Before reaching the end of the novel, the narrative appears sloppy and formless. By the end of the book, everything clicks into place and the scheme of the story makes sense. The story is bracketed by two “zipless fuck” sequences, one in which Isadora remembers a movie scene in which a random soldier on a train seduces and abandons a widow in mourning. At the other end, Isadora almost gets raped on a train by a conducter, making her wake up to the fact that a zipless fuck is not what she truly wants. Sexual promiscuity is, for her, a way of hiding from what she truly wants. Her personal story builds as she relays her autobiography with details about her childhood and family, her sexual liaisons, and her relationships with men. In three sequential chapters, she tells about her first husband, who becomes schizophrenic, her next lover, who is a socially awkward musician failing in his career, and her sister’s creepy husband who tries to seduce her while she visits the family in Lebanon. This sequence involving three men is important because it shows how her refusal to sleep with her sister’s husband is the first time when she refuses to submit to the desires of a man. Other parts of the story that feed into this theme of submission involve the useless therapy sessions with male analysts and their generic, textbook answers to her problems that solve nothing, and a scene where she tells her college professor in her Master’s English literature program that she wants to quit college. He reprimands her sharply and that is why she earns her living by teaching college English while working on a Ph.D. in literary criticism even though she hates it. By the end, the pattern becomes obvious: Isadora feels unfulfilled because she never decides for herself what she wants; she only pursues what men tell her is best for her. Once you see this pattern, it is easy to predict where Isadora will end up. The formlessness of the writing suddenly becomes a revealed form. And Adrian turns out to be more than a sexually impotent jerk. He fulfills the same narrative function that the talking animals in Grimm’s fairy tales fulfill; he tells her what she needs to hear and leads her towards her destiny. Like the children in Grimm’s fairy tales, she realizes full maturity when she takes control over her situation by herself without the help of anyone else.

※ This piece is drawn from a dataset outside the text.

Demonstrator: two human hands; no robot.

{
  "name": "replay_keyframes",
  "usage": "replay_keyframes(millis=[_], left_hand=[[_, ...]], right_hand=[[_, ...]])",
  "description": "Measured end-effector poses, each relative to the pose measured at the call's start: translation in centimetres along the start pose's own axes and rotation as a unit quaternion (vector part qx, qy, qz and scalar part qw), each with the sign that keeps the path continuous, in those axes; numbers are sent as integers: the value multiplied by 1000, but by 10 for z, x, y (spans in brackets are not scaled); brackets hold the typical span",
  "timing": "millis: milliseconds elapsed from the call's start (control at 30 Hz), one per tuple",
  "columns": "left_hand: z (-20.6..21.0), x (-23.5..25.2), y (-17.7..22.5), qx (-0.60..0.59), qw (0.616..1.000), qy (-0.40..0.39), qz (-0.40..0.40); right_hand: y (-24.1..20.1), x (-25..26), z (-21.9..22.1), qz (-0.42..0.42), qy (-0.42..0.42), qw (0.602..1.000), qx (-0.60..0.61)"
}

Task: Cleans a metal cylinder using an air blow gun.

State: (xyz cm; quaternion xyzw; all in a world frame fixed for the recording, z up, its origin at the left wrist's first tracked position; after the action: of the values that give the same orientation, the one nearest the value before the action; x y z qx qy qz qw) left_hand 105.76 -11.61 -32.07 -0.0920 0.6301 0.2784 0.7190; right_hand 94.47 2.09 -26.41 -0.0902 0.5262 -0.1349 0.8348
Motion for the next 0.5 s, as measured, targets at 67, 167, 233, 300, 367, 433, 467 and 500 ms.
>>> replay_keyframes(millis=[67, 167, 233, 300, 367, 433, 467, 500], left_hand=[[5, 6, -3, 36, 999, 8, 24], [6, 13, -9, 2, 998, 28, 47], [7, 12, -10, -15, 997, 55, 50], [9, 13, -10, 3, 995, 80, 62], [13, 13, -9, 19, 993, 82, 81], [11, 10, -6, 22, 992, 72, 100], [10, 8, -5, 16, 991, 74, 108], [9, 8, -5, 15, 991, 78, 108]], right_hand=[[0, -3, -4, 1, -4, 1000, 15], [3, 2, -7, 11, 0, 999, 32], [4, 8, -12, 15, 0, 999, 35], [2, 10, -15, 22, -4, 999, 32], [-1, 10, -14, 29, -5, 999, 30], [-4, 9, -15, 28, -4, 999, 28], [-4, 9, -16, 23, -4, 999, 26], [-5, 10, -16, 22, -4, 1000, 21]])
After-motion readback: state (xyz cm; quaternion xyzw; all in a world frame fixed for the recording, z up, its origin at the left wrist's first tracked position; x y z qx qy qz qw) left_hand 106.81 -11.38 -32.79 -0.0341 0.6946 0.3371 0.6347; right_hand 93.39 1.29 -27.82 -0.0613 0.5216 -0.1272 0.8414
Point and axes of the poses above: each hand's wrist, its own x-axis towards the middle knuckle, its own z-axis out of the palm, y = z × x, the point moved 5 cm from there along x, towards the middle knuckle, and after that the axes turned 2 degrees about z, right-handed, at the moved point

What Jong does with the narrative almost doesn’t work. The narrative shifts between past and present can be frustrating and often seem like random splotches of unrelated information. The pacing is jerky, alternating between slow drips and smooth flows. Three-quarters of the way through the book I wondered if this random jumble of stuff would add up to anything. But in the end, everything falls into place and it all makes sense. Life is sloppy and you could say that this is reflected in Jong’s prose. You could also say it is amateurish writing. I prefer the former, not the latter, but I do not lean strongly in that direction.

Fear of Flying is probably of more historic importance than literary merit. It came out in a time when women did not have the independence or freedom that they take for granted now. It brought Second Wave feminism into the mainstream. A lot of housewives and working women wanted more from life but were too afraid to say so for fear of backlash from society. Erica Jong gave them a voice and helped them take the next step in social evolution. As important as all this is, I would still argue that it does have literary merit. It is insightful and introspective, and Isadora’s mind is exposed on full display for analysis like few other female literary characters that came previously. Where Simon de Beauvois dissected all aspects of the female sex like a cold study of an animal species, Erica Jong humanized these ideas by putting them into the life of a literary character. If you are patient and willing to look outside the confines of your present existence, this is a work of quality.